--- WHAT THE EXERCISE ASKS ---
Retype exactly the lines that run from the start of the data to the line holding "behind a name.", including both, and only those.

--- DATASET SECTION ---
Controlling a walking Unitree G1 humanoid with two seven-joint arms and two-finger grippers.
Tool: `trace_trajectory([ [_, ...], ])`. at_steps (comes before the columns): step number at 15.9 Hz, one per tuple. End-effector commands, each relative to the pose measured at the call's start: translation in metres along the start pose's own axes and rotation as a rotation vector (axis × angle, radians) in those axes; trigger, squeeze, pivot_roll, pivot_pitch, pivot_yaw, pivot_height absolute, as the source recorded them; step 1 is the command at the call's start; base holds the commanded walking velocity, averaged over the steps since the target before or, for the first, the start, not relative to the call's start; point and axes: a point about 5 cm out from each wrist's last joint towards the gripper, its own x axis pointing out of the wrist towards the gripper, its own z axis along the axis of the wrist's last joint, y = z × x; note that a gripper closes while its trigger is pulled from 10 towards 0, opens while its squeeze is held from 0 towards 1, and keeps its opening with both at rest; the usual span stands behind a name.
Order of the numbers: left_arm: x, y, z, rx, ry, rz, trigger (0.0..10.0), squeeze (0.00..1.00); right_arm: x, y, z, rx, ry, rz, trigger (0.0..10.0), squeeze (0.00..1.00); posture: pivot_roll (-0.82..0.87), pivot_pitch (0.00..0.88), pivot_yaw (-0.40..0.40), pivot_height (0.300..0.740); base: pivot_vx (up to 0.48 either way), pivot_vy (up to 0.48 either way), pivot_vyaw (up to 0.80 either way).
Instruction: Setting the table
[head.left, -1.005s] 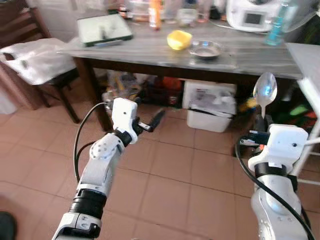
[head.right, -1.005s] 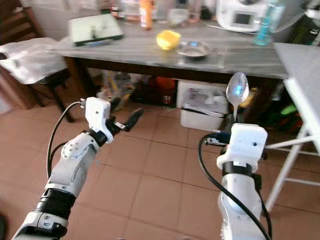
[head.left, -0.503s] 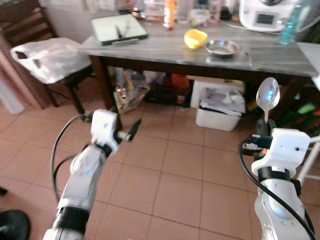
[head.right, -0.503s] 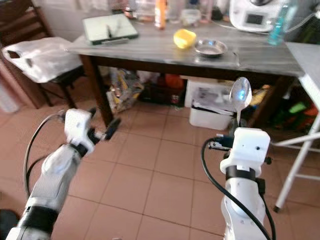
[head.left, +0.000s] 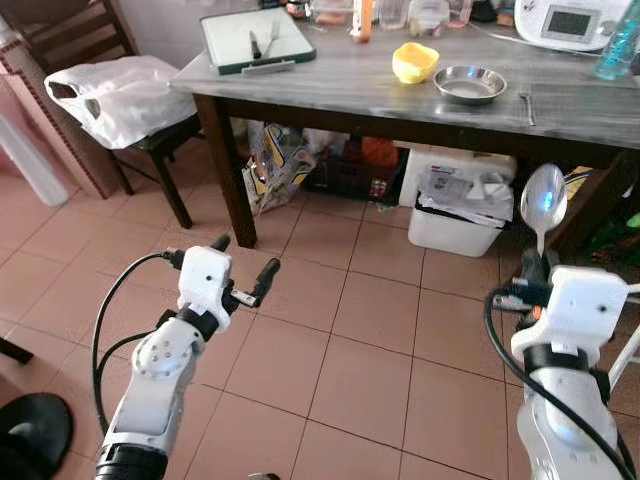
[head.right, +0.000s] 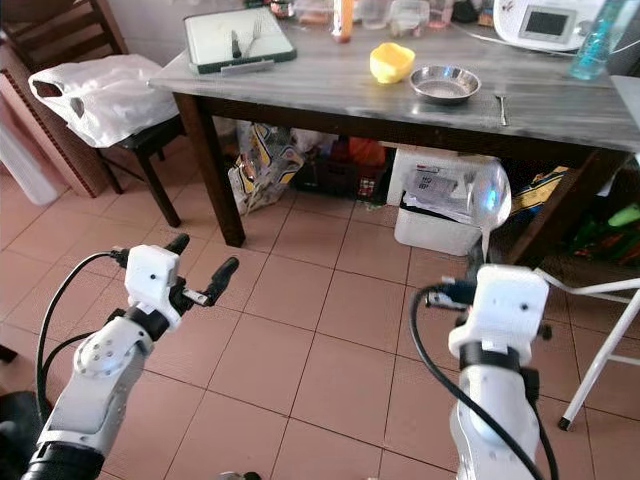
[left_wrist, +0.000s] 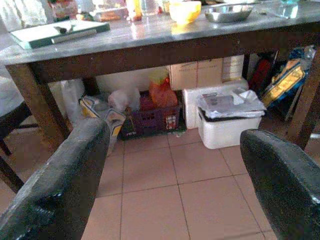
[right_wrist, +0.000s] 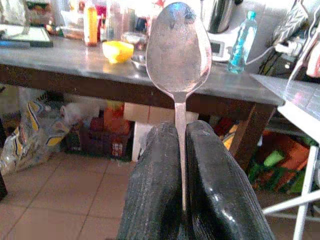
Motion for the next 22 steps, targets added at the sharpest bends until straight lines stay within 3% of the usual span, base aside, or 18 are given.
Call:
trace_trajectory([
  [1, 0.0, 0.001, 0.005, 0.005, -0.015, -0.011, 10.0, 0.0, -0.001, -0.002, 0.005, 0.002, -0.029, -0.008, 10.0, 0.0, 0.04, 0.101, 0.018, 0.74, 0.0, 0.0, 0.0],
  [3, 0.008, -0.01, 0.012, -0.066, -0.042, -0.076, 10.0, 0.0, 0.0, -0.003, 0.007, 0.0, -0.036, -0.016, 10.0, 0.0, 0.03, 0.102, 0.022, 0.74, 0.0, 0.0, 0.0],
  [10, 0.014, -0.02, 0.014, -0.083, -0.055, -0.132, 10.0, 0.0, -0.001, -0.004, 0.006, 0.0, -0.035, -0.024, 10.0, 0.0, 0.02, 0.101, 0.025, 0.74, 0.39, 0.0, -0.25],
  [22, 0.017, -0.028, 0.015, -0.1, -0.058, -0.172, 10.0, 0.0, 0.001, -0.001, 0.007, 0.001, -0.034, -0.014, 10.0, 0.0, 0.02, 0.102, 0.028, 0.74, 0.48, 0.0, 0.0],
])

--- RESPONSE BOX ---
Controlling a walking Unitree G1 humanoid with two seven-joint arms and two-finger grippers.
Tool: `trace_trajectory([ [_, ...], ])`. at_steps (comes before the columns): step number at 15.9 Hz, one per tuple. End-effector commands, each relative to the pose measured at the call's start: translation in metres along the start pose's own axes and rotation as a rotation vector (axis × angle, radians) in those axes; trigger, squeeze, pivot_roll, pivot_pitch, pivot_yaw, pivot_height absolute, as the source recorded them; step 1 is the command at the call's start; base holds the commanded walking velocity, averaged over the steps since the target before or, for the first, the start, not relative to the call's start; point and axes: a point about 5 cm out from each wrist's last joint towards the gripper, its own x axis pointing out of the wrist towards the gripper, its own z axis along the axis of the wrist's last joint, y = z × x; note that a gripper closes while its trigger is pulled from 10 towards 0, opens while its squeeze is held from 0 towards 1, and keeps its opening with both at rest; the usual span stands behind a name.

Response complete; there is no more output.